IF President Muhammadu Buhari’s N8.83 trillion budget is passed by the National Assembly without changes, the education sector would be getting its worst allocation in terms of percentages in nine years, according to Sunday Vanguard’s checks.

Education Minister Adamu Adamu

Buhari earmarked N462.24 billion for education in the budget.

This represents a miserly 5.23 per cent of the budget.

The last time a lesser percentage of the budget was allocated to education was in 2010 when immediate past President Goodluck Jonathan voted N249.09 (4.83 per cent) of the N5.160trillion budget to the learning sector (see table).

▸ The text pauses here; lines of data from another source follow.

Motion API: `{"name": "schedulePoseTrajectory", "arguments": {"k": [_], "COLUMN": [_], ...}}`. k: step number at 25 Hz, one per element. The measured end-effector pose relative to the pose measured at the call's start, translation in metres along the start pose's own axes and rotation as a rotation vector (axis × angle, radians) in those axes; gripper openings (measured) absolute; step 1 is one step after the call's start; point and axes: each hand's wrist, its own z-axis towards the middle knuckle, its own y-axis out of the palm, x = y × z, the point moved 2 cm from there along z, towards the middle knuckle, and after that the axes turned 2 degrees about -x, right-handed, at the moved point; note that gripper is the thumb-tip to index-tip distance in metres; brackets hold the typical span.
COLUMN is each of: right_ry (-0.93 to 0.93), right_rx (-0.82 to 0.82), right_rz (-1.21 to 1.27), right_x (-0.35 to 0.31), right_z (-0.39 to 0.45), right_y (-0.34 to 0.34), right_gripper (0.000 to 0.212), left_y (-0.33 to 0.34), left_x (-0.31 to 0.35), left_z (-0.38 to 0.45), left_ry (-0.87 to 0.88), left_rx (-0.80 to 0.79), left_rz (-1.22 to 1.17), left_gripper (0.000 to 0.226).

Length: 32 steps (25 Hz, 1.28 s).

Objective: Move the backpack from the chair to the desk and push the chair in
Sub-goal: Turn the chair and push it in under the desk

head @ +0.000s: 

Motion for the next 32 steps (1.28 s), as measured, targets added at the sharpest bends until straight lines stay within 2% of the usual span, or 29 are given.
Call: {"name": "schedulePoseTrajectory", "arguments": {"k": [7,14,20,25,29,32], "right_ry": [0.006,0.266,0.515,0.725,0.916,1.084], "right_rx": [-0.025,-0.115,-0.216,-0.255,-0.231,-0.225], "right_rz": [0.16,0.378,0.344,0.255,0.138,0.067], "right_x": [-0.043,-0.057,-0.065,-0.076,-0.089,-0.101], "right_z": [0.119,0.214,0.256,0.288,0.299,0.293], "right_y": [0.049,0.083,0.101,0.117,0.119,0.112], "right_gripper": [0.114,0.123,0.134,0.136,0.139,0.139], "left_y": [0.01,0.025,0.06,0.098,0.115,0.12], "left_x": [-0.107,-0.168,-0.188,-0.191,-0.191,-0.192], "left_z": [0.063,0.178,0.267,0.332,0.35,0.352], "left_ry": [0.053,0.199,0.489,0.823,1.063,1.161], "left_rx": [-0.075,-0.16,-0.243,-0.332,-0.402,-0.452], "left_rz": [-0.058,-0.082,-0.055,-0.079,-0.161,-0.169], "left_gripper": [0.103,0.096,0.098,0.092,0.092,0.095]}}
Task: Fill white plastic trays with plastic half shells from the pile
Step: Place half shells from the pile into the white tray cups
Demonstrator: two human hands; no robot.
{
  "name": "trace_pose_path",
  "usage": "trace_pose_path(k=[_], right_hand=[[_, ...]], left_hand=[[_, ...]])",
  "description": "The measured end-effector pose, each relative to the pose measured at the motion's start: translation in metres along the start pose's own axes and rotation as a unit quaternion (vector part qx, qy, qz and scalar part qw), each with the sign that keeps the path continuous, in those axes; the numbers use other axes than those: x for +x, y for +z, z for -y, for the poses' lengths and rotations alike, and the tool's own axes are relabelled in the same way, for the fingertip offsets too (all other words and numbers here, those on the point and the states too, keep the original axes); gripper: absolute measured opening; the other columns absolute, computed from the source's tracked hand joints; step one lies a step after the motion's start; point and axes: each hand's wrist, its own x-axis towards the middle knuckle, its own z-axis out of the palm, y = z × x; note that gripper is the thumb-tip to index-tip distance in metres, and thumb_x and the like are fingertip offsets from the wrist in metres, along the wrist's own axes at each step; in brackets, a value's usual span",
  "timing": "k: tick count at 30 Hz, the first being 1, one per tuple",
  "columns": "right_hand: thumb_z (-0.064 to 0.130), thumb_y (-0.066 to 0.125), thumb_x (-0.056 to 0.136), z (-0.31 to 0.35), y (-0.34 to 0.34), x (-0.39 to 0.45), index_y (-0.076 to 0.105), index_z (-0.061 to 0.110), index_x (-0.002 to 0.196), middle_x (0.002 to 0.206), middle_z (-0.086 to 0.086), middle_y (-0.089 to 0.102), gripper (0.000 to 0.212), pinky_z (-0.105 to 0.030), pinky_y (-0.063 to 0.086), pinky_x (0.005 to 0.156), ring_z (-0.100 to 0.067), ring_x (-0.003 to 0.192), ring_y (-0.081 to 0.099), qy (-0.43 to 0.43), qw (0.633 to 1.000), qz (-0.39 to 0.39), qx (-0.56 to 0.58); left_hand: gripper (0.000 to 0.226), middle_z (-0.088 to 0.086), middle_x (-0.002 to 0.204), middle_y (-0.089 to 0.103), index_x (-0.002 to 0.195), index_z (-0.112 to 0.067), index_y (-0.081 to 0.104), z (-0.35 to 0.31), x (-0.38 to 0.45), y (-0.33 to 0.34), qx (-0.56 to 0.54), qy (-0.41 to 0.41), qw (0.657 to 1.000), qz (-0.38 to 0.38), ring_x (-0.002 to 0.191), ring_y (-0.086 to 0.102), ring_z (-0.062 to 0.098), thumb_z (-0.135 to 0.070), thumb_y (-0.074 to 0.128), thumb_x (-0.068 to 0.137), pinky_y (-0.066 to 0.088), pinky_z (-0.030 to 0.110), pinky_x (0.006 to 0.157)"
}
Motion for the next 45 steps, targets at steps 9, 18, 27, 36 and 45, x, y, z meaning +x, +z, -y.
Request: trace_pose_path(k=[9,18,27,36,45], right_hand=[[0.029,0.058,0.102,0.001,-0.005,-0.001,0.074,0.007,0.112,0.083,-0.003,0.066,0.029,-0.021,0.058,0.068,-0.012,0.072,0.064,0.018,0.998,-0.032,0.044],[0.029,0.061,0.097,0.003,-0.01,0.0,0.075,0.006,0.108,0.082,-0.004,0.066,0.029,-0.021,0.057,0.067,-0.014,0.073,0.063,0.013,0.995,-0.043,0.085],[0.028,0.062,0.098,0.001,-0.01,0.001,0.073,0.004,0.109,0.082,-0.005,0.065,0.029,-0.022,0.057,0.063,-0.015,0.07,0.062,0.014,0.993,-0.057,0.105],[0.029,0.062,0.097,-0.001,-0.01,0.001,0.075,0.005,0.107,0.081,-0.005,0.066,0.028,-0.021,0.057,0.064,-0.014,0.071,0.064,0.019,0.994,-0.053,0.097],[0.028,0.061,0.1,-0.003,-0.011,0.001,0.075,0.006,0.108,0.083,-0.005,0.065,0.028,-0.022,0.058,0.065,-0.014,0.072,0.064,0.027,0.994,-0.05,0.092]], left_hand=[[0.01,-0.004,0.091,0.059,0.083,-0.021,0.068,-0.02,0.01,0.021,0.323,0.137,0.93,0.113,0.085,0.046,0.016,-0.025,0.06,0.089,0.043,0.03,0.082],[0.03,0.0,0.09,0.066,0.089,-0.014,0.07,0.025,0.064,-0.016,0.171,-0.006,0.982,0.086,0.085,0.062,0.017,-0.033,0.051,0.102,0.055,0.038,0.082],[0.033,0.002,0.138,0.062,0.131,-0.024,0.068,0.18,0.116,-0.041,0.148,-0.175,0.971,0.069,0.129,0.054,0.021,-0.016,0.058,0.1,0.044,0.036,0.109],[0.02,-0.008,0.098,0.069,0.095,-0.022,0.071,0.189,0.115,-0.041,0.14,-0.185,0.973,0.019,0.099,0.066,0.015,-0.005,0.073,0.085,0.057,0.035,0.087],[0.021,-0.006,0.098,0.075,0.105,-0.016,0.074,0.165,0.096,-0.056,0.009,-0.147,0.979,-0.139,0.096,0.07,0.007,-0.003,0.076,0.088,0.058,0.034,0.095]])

SERAP drags FG to UN over ‘failure to end ASUU strike’

This year’s education budget brings the total sum of federal allocation to education in the last 10 years to N4.564 trillion or 7.423 per cent of the cumulative N61.481 trillion.

This falls short of the minimum benchmark of 26 per cent of the national budget recommended by the United Nations (UN) to be devoted to education.

Poor funding

Poor funding has been identified as the major reason for the rot and challenges in the education sector, especially tertiary education, which has led to frequent strikes by teaching and non-teaching staff since the early 1990s.

Indeed, the Federal Government’s allocation to the education in the last 10 years has been miserly. In 2010, the Federal Government allocated N249.09 billion (4.83 per cent) of its N5.160 trillion budget to education. There was a marginal improvement in 2011 when education got N306.3 billion (6.16 per cent) of the N4.972 trillion budget. The marginal improvements continued in 2012 (8.20 per cent), 2013 (8.55 per cent), and 2014 (9.94 per cent) until 2015 (7.74 per cent) when a significant drop in allocation to education was recorded.

In 2016, Buhari’s first full year in office, the sector had its second-worst allocation in 10 years when, of the N6.061 trillion budget, only N369.6billion (6.10 per cent) was appropriated for education.

However, there was a slight rise in 2017 (7.38 per cent). It dropped a little in 2018 to 6.64 per cent as education got N605.8 billion out of the N9.12trillion expenditure.

The fortunes of the sector may sink deeper in 2019 if the N8.83 trillion budget is approved as proposed.

Since November 3, 2018, members of the Academic Staff Union of Universities, ASUU, have been on strike over the rot in the sector.

An end to the industrial action is not in sight as government and university teachers are yet to reach agreement.

FG Allocation to Education

(2010-2019)

Year      Budget (Ntrn)     Educ alloc (Nbn)     Percentage

2010      5.160               249.09              7.25

2011      4.972               306.3                 6.16

2012      4.877               400.15              8.20

2013      4.987               426.53              8.55

2014      4.962               493                  9.94

2015      5.068               392.2                7.74

2016      6.061               369.6                 6.10

2017      7.444               550                   7.38

2018      9.12                605.8                 7.03

2019      8.83                 462.24              5.23

Total      61.481              4.564 trn         7.423

Industrial action 

Between 1992 and 2019, university lecturers went on strike 21 times, with the attendant adverse effects on education at the tertiary level in the country.

The industrial actions were embarked on following the failure of government to implement agreements reached with the academic union. Between 1992 and 1999, there were seven strikes by the lecturers, including industrial strikes, trade dispute, internal strikes, and nationwide strikes, and between 2010 and this year, there were 14 strikes.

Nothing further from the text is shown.